━━ DATA EXTRACT

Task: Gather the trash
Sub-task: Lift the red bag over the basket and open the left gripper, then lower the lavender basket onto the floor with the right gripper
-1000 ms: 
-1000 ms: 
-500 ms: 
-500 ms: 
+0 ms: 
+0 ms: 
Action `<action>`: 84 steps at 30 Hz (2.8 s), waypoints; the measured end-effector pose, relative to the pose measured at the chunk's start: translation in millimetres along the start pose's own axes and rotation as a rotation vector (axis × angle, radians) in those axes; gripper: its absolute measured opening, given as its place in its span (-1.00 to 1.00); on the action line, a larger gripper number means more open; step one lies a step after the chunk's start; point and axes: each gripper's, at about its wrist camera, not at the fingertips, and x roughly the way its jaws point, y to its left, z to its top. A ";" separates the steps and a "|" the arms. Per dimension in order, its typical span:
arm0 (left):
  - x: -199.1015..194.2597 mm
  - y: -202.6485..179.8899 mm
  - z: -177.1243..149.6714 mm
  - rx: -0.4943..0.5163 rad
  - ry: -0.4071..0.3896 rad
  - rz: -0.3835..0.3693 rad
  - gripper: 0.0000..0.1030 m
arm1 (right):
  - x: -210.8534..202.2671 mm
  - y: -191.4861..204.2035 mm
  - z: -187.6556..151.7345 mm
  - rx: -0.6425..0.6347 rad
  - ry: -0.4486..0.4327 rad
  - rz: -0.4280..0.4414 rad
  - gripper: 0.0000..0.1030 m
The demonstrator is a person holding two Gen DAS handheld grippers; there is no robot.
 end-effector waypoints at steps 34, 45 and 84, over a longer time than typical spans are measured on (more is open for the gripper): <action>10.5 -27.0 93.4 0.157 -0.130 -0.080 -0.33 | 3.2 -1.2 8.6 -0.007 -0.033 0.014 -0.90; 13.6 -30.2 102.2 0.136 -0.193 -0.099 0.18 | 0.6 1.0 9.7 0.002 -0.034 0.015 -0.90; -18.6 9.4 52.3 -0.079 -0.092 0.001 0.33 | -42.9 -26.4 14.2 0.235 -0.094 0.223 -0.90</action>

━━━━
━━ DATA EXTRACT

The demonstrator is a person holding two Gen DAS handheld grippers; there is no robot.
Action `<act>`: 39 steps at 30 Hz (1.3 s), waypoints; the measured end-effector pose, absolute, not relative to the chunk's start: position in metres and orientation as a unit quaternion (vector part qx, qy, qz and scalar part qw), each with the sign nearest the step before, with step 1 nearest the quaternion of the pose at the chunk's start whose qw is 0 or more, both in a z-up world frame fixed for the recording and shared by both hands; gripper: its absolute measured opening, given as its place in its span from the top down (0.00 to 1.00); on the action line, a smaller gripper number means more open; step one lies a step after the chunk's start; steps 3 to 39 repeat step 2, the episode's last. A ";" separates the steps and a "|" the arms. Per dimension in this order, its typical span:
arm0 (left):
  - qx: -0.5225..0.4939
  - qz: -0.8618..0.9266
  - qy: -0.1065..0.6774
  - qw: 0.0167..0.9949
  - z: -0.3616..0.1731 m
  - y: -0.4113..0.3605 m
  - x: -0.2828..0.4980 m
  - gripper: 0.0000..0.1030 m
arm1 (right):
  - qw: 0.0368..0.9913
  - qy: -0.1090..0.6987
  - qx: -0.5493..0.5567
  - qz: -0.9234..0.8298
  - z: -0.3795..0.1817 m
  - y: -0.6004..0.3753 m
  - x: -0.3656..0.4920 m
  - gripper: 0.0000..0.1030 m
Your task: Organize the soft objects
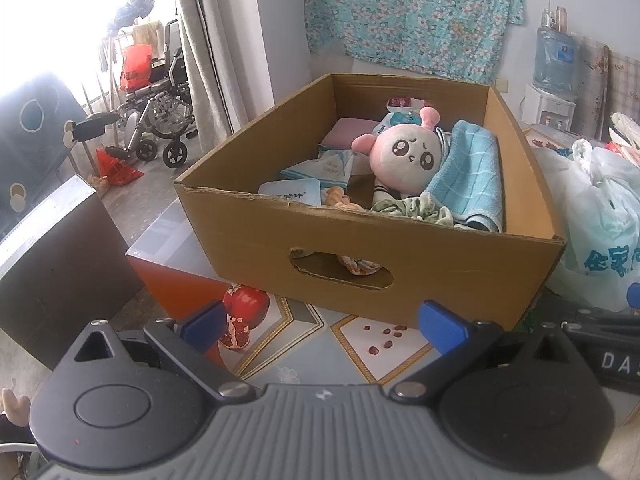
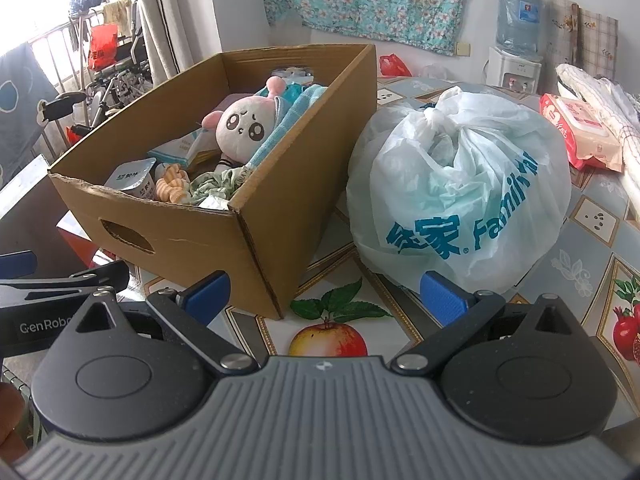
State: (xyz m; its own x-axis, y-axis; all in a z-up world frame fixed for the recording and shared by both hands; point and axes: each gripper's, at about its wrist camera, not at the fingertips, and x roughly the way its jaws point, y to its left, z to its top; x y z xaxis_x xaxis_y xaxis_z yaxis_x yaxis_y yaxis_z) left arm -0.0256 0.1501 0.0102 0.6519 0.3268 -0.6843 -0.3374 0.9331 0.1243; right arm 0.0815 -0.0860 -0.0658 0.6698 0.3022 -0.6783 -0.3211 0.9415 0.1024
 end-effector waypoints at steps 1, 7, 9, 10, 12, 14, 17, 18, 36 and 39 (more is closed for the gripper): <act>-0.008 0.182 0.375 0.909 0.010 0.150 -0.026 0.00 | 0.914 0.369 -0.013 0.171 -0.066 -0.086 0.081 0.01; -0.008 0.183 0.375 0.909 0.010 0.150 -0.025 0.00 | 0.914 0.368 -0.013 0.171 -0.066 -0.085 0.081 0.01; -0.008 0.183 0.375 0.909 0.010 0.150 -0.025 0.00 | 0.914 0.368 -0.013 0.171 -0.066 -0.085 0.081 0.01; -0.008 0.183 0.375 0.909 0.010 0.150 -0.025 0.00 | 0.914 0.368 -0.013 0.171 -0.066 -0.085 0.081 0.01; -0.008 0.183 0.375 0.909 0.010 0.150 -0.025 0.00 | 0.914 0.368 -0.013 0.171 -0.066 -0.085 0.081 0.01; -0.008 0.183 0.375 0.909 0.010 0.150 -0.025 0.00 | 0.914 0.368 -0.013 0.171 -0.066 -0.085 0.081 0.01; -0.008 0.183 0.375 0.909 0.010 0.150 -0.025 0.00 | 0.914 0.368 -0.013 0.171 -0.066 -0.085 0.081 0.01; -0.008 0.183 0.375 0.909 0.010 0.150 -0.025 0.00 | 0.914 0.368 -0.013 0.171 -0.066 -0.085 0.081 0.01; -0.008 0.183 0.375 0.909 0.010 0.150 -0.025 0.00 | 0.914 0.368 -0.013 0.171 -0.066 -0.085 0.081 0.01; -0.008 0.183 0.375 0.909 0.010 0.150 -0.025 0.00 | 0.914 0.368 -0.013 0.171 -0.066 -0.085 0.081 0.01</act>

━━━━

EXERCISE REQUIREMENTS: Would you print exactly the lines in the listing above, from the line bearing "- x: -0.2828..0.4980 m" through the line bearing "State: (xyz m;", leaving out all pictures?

REPLY:
  - x: -0.2828..0.4980 m
  - gripper: 0.0000..0.1030 m
arm1 (right):
  - qw: 0.0368..0.9913
  - qy: -0.1090..0.6987
  - qx: -0.5493..0.5567
  - qz: -0.9234..0.8298
  - z: -0.3795..0.1817 m
  - y: -0.6004..0.3753 m
  - x: -0.3656..0.4920 m
  - gripper: 0.0000..0.1030 m
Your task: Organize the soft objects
State: (xyz m; its own x-axis, y-axis; all in a z-up world frame fixed for the recording and shared by both hands; point and axes: each gripper's, at about its wrist camera, not at the fingertips, and x roughly the way its jaws point, y to its left, z to its top; x y z xaxis_x xaxis_y xaxis_z yaxis_x yaxis_y yaxis_z) left arm -0.0256 0.1501 0.0102 0.6519 0.3268 -0.6843 -0.3374 0.9331 0.1243; right arm 0.0815 -0.0860 -0.0658 0.6698 0.3022 -0.6783 -0.3211 0.9415 0.1024

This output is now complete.